A prime example of this took place while Japan’s trade officials were involved in the Uruguay round of World Trade Organization negotiations. At this time JA took a hard-line stance, opposing the introduction of a comprehensive tariff system for agricultural products with the slogan that not a single grain of foreign rice could be allowed to enter Japan. This approach succeeded in postponing the start of rice imports under the tariff system, but at a cost: JA was forced to agree to a partial opening of Japan’s rice market amounting to 8% of consumption, or some 800,000 tons per year.

The Burden of Spiraling Deficits

Over the years the JA cooperatives have seen their power grow thanks to the increasing number of part-time farmers and the overall movement away from farming. But in the long run, this movement can lead only to a decline of farm families and of the cooperatives themselves.

Let us first look at farming households. More than 60% of all farmers are classified as “type-2 part-time,” meaning they earn the majority of their income from non-farming activities. Looking at the absolute numbers shows a serious drop in the population in this category in recent decades, from 1.98 million households in 1990 to just 1.21 million in 2005. This figure plunged by a sharp 22% in just the years 2000–2005. The demographic shifts are especially stark among rice farmers, long at the center of the political activities carried out by JA. In particular the aging of this population is extreme: among farmers who grow rice for all or most of their income, fully 71% are aged 65 or older. There is one segment of the farming population that is seeing steady growth, though—large-scale farmers, whose interests have been relatively neglected by JA. While the overall number of farming households selling rice fell by 16% over the five years from 2000, those households with under 3 hectares of farmland fell across the board, while those with 3 hectares and up actually grew in number. The growth was strongest in the number of the largest farms, with 10 hectares or more under cultivation, which saw a 3.4% increase over this period. All these figures point to a situation in which small-scale and part-time farmers are dwindling in number and large-scale operations run by full-time farmers, or farmers who obtain the majority of their income from farming, are on the rise. The foundation of JA’s very existence is growing less stable each year.
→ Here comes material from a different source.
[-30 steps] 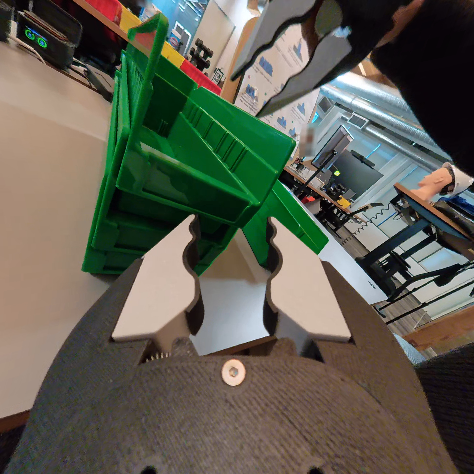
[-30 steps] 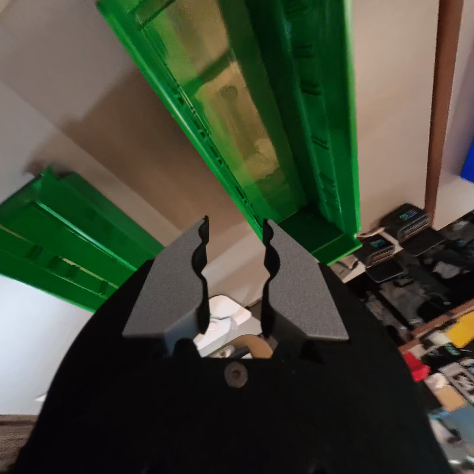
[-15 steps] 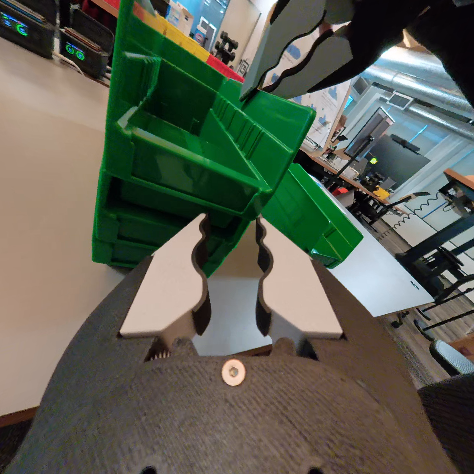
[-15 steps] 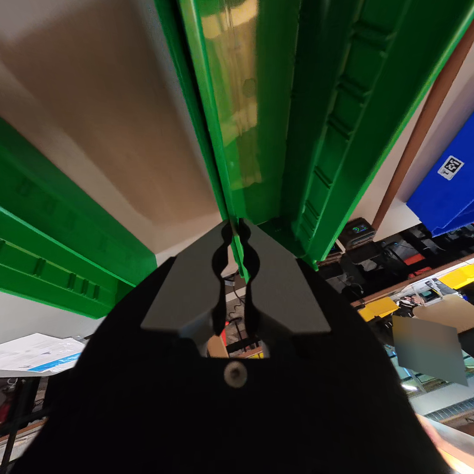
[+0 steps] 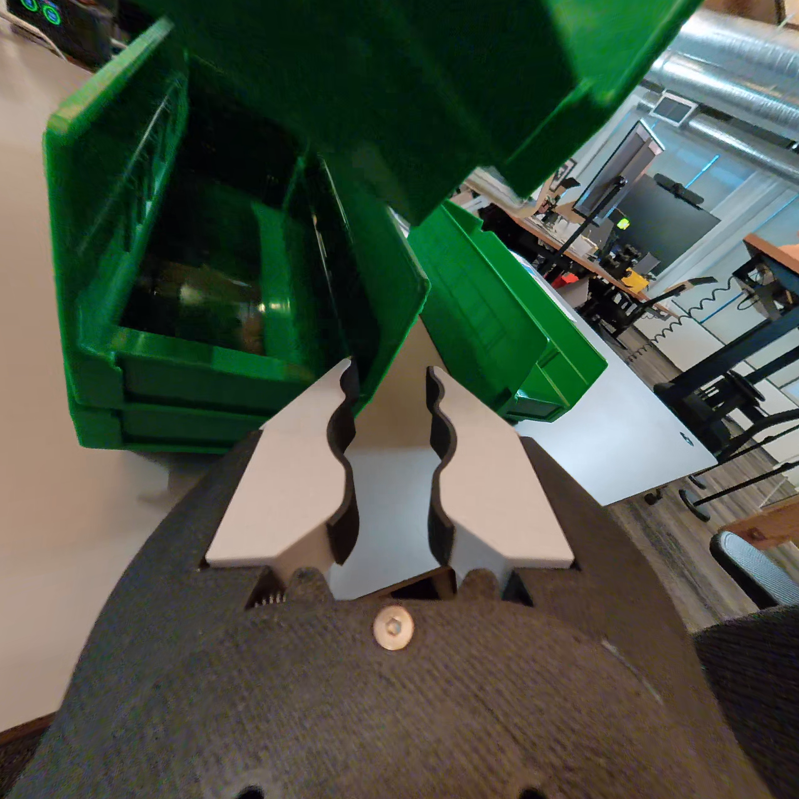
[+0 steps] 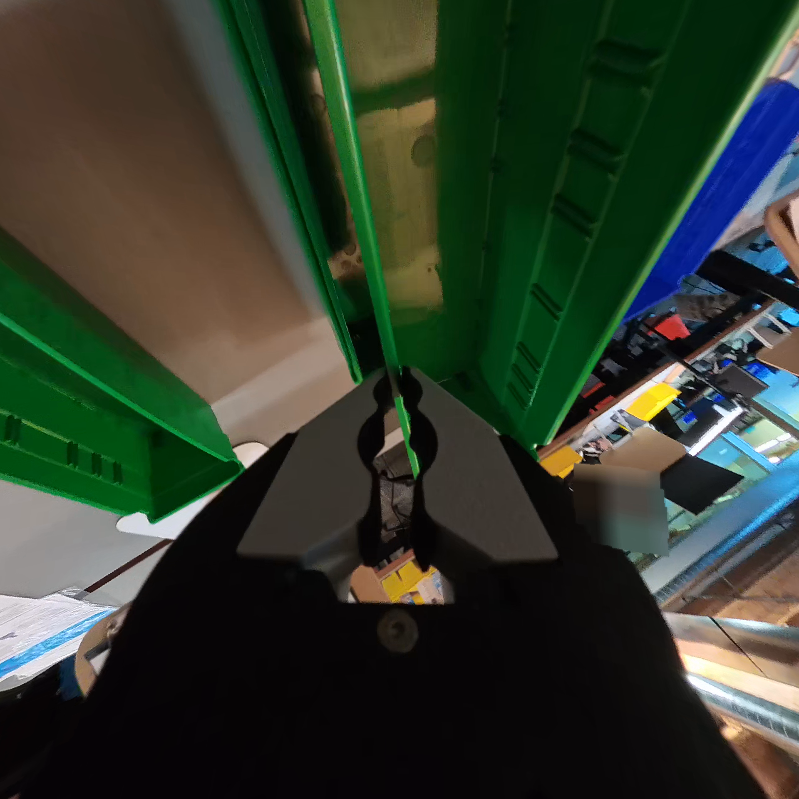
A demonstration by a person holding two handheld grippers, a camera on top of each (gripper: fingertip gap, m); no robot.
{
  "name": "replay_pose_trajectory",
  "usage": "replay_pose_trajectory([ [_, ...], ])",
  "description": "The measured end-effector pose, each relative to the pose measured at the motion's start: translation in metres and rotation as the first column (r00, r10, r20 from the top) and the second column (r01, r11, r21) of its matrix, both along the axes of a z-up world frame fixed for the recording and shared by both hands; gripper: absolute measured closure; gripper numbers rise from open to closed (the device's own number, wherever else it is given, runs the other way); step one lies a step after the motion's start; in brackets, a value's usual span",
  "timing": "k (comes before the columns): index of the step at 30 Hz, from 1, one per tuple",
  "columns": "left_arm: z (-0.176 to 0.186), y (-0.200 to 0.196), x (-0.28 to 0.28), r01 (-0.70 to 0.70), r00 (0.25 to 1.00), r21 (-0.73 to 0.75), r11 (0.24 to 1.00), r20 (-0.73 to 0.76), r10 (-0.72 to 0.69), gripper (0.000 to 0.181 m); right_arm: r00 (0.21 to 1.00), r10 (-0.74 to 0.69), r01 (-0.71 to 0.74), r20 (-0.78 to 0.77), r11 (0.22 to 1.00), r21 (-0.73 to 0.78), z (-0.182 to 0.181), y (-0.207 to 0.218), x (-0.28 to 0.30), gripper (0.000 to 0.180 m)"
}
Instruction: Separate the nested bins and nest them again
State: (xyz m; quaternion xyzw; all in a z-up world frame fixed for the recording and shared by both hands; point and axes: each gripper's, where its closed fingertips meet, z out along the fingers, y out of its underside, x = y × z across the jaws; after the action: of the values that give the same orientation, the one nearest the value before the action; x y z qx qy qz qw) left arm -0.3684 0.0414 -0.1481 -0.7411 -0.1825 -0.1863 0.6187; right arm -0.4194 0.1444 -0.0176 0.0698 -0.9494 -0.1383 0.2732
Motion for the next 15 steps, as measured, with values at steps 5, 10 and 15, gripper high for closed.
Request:
replay_pose_trajectory([
  [5,0.000,-0.001,0.001,0.014,1.000,0.003,1.000,0.002,-0.014,0.149,0.996,-0.042,0.044,-0.073,0.999,0.020,0.028,0.017,0.031,0.178],
  [10,0.002,-0.004,0.002,0.031,0.999,0.018,0.999,0.040,-0.032,0.149,0.989,-0.114,0.122,-0.099,0.990,0.076,0.035,0.054,0.093,0.177],
  [15,0.002,-0.004,0.002,0.030,0.998,0.024,0.999,0.058,-0.032,0.148,0.972,-0.201,0.218,-0.122,0.964,0.151,0.040,0.094,0.172,0.176],
])
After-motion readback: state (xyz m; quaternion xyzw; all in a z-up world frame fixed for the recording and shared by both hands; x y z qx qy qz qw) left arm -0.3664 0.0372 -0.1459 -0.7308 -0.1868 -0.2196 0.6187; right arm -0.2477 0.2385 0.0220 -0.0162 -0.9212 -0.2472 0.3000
Next let us turn to the cooperatives themselves. JA cooperatives consist of a lot of very small farms and part-time farmers. The principle of the equality of all cooperative members requires that the group deliver even small amounts of fertilizer to any of them, no matter how distant they may be, when it is ordered. A JA cooperative whose existence depends on these tiny farms will invariably incur considerable deficits in supplying them with the agricultural materials they require.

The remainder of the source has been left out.